What you are asked to do - Word for word, copy out the data below, omitting pictures.

Data below -
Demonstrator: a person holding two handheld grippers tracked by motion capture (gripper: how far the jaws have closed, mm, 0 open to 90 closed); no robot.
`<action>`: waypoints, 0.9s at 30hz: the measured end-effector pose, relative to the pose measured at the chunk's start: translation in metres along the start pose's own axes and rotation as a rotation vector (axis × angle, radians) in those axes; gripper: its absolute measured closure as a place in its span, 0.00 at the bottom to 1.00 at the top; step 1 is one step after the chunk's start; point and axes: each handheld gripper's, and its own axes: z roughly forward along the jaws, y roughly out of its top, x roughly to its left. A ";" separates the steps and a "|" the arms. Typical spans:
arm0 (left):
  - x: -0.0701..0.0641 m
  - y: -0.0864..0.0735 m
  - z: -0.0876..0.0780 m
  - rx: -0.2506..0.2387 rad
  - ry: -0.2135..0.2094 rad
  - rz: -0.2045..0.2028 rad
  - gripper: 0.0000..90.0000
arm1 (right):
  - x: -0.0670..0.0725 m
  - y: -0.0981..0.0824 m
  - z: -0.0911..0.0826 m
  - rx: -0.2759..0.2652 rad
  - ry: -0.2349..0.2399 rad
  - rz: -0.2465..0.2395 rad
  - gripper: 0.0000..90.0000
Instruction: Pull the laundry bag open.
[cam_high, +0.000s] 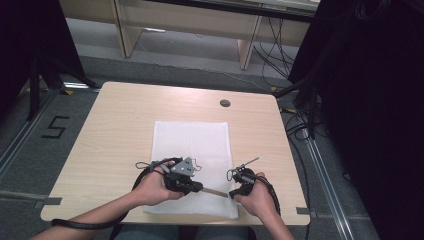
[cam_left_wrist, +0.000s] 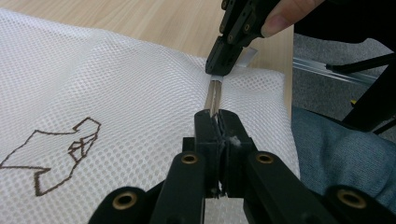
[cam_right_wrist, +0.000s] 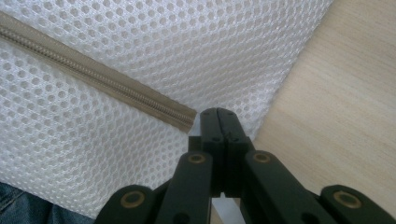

Response below -
Demonstrator: a person holding two handheld grippers tracked by motion capture (gripper: how far the jaws have closed, mm, 0 open to 90 closed); no robot.
`<action>`: waypoints, 0.9s at 30hz: the measured end-effector pose, relative to the pose measured at the chunk's start: translation in metres along the start pose's own axes and rotation as a rotation vector (axis × angle, radians) in those axes; gripper: its absolute measured closure as a place in its span, 0.00 at the bottom to 1.00 at the top; step 1 is one step after the chunk's start; point and axes: each handheld gripper's, and its own axes: z roughly forward along the jaws, y roughly out of its top, x roughly to its left. A ";" separates the steps and a "|" the arms. Typical spans:
arm0 (left):
  - x: -0.0701..0.0641 m
  - y: -0.0864..0.0735 m
  - z: -0.0876..0.0780 m
  - rx: -0.2506..0.2387 rad
  - ry: -0.2135..0.2094 rad
  - rz: -0.2045..0.2028 rad
  - gripper: 0.0000..90.0000
arm1 (right):
  - x: -0.0670..0.0725 m
  - y: -0.0981..0.0824 m
  - z: -0.0911..0.0826 m
  - rx: -0.2759..0.2652 rad
  - ry: -0.2349..0.2399 rad
  - rz: -0.2465..0.2395 rad
  - gripper: 0.0000..90.0000
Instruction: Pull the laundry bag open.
[cam_high, +0.000s] 
[cam_left_wrist, +0.000s] 
[cam_right_wrist, +0.000s] 

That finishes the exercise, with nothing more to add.